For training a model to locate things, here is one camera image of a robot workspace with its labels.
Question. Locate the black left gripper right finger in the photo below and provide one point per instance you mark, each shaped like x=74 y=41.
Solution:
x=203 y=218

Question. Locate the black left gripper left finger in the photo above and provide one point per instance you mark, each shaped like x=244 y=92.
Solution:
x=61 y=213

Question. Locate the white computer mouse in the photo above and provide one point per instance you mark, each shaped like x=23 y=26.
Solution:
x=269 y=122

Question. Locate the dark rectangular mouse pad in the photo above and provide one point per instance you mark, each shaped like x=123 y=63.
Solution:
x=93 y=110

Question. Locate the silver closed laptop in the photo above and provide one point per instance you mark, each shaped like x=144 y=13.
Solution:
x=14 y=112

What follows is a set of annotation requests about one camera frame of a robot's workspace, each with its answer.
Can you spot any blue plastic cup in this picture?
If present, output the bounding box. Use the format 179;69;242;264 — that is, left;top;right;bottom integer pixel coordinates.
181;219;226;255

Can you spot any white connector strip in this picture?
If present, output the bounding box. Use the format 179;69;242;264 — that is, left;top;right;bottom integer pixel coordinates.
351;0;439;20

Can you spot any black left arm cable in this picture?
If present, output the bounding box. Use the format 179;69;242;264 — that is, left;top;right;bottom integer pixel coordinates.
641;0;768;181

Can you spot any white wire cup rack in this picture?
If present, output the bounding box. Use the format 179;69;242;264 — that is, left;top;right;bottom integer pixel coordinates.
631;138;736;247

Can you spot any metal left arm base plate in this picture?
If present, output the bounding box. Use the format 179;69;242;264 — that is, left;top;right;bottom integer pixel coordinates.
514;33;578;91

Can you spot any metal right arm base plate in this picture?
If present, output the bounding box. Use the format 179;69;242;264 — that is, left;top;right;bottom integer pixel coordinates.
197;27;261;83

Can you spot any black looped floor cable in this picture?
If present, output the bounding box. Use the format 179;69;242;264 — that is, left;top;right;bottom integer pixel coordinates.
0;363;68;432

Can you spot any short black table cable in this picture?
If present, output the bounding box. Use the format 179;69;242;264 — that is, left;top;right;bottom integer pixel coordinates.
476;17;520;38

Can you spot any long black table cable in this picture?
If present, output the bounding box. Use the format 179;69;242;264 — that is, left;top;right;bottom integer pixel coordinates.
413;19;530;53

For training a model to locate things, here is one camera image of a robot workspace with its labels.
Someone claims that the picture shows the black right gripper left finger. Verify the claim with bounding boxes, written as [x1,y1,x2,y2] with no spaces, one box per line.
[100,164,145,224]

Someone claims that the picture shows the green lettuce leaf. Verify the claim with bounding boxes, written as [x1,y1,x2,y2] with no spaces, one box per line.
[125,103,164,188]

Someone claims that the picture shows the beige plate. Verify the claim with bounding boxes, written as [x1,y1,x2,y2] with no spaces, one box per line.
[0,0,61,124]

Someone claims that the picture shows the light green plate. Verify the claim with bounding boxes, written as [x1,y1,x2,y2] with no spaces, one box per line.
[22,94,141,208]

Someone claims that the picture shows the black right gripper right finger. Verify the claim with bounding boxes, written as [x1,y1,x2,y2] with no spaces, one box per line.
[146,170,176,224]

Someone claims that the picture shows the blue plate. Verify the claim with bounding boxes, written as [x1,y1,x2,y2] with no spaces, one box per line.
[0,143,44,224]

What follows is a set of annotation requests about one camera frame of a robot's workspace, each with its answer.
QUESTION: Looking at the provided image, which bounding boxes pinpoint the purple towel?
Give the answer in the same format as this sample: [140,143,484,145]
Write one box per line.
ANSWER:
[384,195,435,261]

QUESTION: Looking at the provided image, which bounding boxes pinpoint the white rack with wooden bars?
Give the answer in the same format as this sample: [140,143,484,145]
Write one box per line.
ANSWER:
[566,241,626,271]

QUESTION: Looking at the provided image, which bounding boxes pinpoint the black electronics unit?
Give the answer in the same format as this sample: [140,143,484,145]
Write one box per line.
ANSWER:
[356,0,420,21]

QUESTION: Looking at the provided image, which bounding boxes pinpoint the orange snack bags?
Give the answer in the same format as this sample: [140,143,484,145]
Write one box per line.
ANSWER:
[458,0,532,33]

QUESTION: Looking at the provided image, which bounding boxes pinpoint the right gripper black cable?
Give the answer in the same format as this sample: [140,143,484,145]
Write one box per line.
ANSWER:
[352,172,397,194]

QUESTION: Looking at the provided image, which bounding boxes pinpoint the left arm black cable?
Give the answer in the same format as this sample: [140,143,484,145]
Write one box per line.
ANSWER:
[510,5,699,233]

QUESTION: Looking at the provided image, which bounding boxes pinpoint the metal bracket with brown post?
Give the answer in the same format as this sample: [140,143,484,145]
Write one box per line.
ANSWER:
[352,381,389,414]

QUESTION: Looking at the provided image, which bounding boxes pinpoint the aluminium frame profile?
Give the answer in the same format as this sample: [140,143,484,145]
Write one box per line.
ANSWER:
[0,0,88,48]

» Work item:
All records above must be set down exactly, please.

» Output for this task:
For training a model to locate things, here is one camera image of a robot workspace with its labels.
Question. Locate the black left gripper right finger in the photo below and provide one point per instance you mark, each shaped like x=74 y=41.
Solution:
x=203 y=218

Question. Locate the black left gripper left finger in the photo above and provide one point per instance you mark, each shaped like x=244 y=92.
Solution:
x=61 y=213

Question. Locate the white computer mouse in the photo above and provide one point per instance you mark, each shaped like x=23 y=26.
Solution:
x=269 y=122

Question. Locate the dark rectangular mouse pad in the photo above and provide one point per instance you mark, each shaped like x=123 y=63.
Solution:
x=93 y=110

Question. Locate the silver closed laptop in the photo above and provide one point per instance you mark, each shaped like x=144 y=13.
Solution:
x=14 y=112

What follows is a set of annotation requests about one camera frame of a robot's workspace, each with its answer.
Can you spot any blue plastic cup in this picture?
If present, output the bounding box. Use the format 179;69;242;264 — that is, left;top;right;bottom integer pixel coordinates.
181;219;226;255

Can you spot any white connector strip in this picture?
If present, output the bounding box. Use the format 179;69;242;264 — that is, left;top;right;bottom integer pixel coordinates.
351;0;439;20

Can you spot any black left arm cable in this picture?
If present, output the bounding box. Use the format 179;69;242;264 — that is, left;top;right;bottom integer pixel coordinates.
641;0;768;181

Can you spot any white wire cup rack in this picture?
If present, output the bounding box. Use the format 179;69;242;264 — that is, left;top;right;bottom integer pixel coordinates.
631;138;736;247

Can you spot any metal left arm base plate in this picture?
If present, output the bounding box. Use the format 179;69;242;264 — that is, left;top;right;bottom integer pixel coordinates.
514;33;578;91

Can you spot any metal right arm base plate in this picture?
If present, output the bounding box. Use the format 179;69;242;264 — that is, left;top;right;bottom integer pixel coordinates.
197;27;261;83

Can you spot any black looped floor cable in this picture?
If present, output the bounding box. Use the format 179;69;242;264 — that is, left;top;right;bottom integer pixel coordinates.
0;363;68;432

Can you spot any short black table cable in this picture?
If present, output the bounding box. Use the format 179;69;242;264 — that is, left;top;right;bottom integer pixel coordinates.
476;17;520;38

Can you spot any long black table cable in this picture?
If present, output the bounding box. Use the format 179;69;242;264 — that is, left;top;right;bottom integer pixel coordinates.
413;19;530;53

For training a model to locate things, here is one camera image of a robot workspace with its labels.
Someone claims that the picture shows the black right gripper left finger. Verify the claim with bounding boxes, written as [x1,y1,x2,y2] with no spaces, one box per line.
[100,164,145,224]

Someone claims that the picture shows the green lettuce leaf. Verify the claim with bounding boxes, written as [x1,y1,x2,y2] with no spaces, one box per line.
[125,103,164,188]

Someone claims that the picture shows the beige plate. Verify the claim with bounding boxes, written as [x1,y1,x2,y2] with no spaces, one box per line.
[0,0,61,124]

Someone claims that the picture shows the light green plate. Verify the claim with bounding boxes, written as [x1,y1,x2,y2] with no spaces, one box per line.
[22,94,141,208]

Someone claims that the picture shows the black right gripper right finger. Verify the claim with bounding boxes, written as [x1,y1,x2,y2] with no spaces, one box per line.
[146,170,176,224]

Someone claims that the picture shows the blue plate. Verify the claim with bounding boxes, written as [x1,y1,x2,y2] with no spaces, one box per line.
[0,143,44,224]

What follows is a set of annotation requests about one camera frame of a robot's workspace, each with its answer.
QUESTION: Looking at the provided image, which bounding boxes pinpoint the purple towel?
Give the answer in the same format as this sample: [140,143,484,145]
Write one box per line.
ANSWER:
[384,195,435,261]

QUESTION: Looking at the provided image, which bounding boxes pinpoint the white rack with wooden bars?
Give the answer in the same format as this sample: [140,143,484,145]
Write one box per line.
ANSWER:
[566,241,626,271]

QUESTION: Looking at the provided image, which bounding boxes pinpoint the black electronics unit?
Give the answer in the same format as this sample: [140,143,484,145]
Write one box per line.
ANSWER:
[356,0,420,21]

QUESTION: Looking at the provided image, which bounding boxes pinpoint the orange snack bags?
Give the answer in the same format as this sample: [140,143,484,145]
Write one box per line.
ANSWER:
[458,0,532,33]

QUESTION: Looking at the provided image, which bounding boxes pinpoint the right gripper black cable?
Give the answer in the same format as this sample: [140,143,484,145]
Write one box per line.
ANSWER:
[352,172,397,194]

QUESTION: Looking at the provided image, which bounding boxes pinpoint the left arm black cable?
Give the answer in the same format as this sample: [140,143,484,145]
Write one box per line.
ANSWER:
[510,5,699,233]

QUESTION: Looking at the provided image, which bounding boxes pinpoint the metal bracket with brown post?
Give the answer in the same format as this sample: [140,143,484,145]
Write one box per line.
ANSWER:
[352,381,389,414]

QUESTION: Looking at the provided image, which bounding boxes pinpoint the aluminium frame profile?
Give the answer in the same format as this sample: [140,143,484,145]
Write one box per line.
ANSWER:
[0,0,88,48]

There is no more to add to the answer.